The Tarquinian conspiracy was a conspiracy amongst a number of senators and leading men of ancient Rome in 509 BC to reinstate the monarchy, and to put Lucius Tarquinius Superbus back on the throne. The conspirators were discovered and executed. The story is part of Rome's early semi-legendary history.

==Background==
In 509 BC the Roman monarchy was overthrown as a result of general resentment at the behaviour of the king Tarquinius Superbus, and especially his son Sextus Tarquinius who had raped Lucretia, a Roman woman of noble background. A coup, led by Lucius Junius Brutus, resulted in the expulsion of the royal family.

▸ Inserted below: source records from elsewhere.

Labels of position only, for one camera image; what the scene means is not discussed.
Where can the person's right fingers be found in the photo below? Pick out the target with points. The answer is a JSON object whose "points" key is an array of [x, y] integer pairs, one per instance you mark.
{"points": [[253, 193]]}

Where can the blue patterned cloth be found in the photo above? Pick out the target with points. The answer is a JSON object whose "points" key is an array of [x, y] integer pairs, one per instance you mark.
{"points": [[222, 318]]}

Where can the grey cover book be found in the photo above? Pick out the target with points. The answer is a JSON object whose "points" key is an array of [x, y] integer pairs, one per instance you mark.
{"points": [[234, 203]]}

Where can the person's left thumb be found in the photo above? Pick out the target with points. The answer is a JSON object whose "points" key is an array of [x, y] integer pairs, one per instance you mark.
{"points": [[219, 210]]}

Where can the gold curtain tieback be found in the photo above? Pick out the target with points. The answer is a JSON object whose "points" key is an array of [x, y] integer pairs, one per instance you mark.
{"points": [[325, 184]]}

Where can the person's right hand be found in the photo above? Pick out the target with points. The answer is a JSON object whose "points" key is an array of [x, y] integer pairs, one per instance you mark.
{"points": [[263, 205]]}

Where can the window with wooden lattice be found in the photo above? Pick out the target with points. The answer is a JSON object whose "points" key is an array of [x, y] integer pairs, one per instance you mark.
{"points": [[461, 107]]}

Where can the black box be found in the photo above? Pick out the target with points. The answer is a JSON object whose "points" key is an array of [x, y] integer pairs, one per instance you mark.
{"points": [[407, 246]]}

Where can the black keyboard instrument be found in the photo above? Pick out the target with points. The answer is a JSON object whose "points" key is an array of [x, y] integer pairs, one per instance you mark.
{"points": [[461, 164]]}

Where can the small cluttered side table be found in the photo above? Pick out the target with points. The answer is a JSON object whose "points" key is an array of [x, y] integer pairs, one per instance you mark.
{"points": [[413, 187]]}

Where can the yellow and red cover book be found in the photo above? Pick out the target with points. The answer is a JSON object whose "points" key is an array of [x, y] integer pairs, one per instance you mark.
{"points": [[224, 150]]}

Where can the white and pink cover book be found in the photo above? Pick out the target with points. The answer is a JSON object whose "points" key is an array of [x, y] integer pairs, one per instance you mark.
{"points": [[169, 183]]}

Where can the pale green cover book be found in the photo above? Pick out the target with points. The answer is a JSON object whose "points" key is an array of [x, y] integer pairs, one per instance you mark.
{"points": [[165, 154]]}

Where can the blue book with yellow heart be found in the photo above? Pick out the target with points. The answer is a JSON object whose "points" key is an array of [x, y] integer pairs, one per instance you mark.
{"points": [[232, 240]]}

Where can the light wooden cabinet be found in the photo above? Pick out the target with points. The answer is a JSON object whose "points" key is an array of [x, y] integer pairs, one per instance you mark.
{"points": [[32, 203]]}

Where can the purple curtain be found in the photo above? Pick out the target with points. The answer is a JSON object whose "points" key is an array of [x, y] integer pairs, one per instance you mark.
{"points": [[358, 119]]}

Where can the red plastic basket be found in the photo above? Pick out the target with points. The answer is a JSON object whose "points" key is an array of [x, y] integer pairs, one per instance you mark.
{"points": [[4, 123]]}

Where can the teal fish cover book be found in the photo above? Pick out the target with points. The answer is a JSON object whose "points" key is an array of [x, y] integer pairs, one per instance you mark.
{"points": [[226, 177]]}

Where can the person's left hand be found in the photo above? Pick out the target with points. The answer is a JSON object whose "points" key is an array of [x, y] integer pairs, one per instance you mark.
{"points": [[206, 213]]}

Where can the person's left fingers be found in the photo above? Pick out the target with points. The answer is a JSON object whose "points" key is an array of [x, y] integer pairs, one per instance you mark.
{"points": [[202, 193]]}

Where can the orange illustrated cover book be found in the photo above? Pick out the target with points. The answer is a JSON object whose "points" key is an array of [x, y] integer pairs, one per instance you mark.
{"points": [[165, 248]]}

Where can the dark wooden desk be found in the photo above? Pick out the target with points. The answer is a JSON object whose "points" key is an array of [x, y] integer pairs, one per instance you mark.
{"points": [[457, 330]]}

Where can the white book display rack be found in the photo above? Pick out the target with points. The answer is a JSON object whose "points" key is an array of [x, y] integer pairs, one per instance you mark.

The Roman Republic was established, and consuls were elected to govern the city on an annual basis.

==Conspiracy formed, but discovered==
Brutus was elected as one of Rome's first two consuls in 509 BC. In that year ambassadors from the royal family arrived in Rome to seek to persuade the senate to return to the royals their personal effects which had been seized during the coup. In secret, while the Roman Senate debated the request, the ambassadors sought supporters of the monarchy in Rome to form a conspiracy to re-admit the royal family to the city. Two brothers of Brutus' wife, of the Vitellii, both of whom were senators, were chief amongst the conspiracy, along with three brothers of the Aquilii, and other leading men whose names are no longer recorded. Two of Brutus' sons, Titus Junius Brutus and Tiberius Junius Brutus joined them.

However, a slave of the Vitelii, having witnessed a meeting of the conspirators at his master's house (which Plutarch claims involved a horrific oath by human sacrifice and cannibalism), alerted the consuls who immediately seized the ambassadors and the conspirators without great tumult. (Note: The conspiracy was reported to Brutus by his slave Vindex, who was freed in reward. This event was commemorated annually at the inauguration of new consuls for centuries to come, by the emancipation of a slave chosen for this purpose.)

==Punishment==
The ambassadors of the royal family had persuaded the conspirators to confirm their dedication to the royalist cause in writing, and therefore the guilt of the conspirators was not in doubt.

The ambassadors were released, out of respect for the law of nations. However the traitors were condemned to death, including the sons of Brutus.

The consuls sat upon the tribunal to witness the execution. The lictors were dispatched to carry out the punishment. The traitors were stripped naked, beaten with rods, and then beheaded. Brutus the consul is said to have burst forth with emotion at times during the punishment of his sons, although elsewhere he is said to have watched stoically while the punishment was carried out.

The slave who had revealed the conspiracy was granted his freedom and status as a Roman citizen, and was also awarded a sum of money as reward.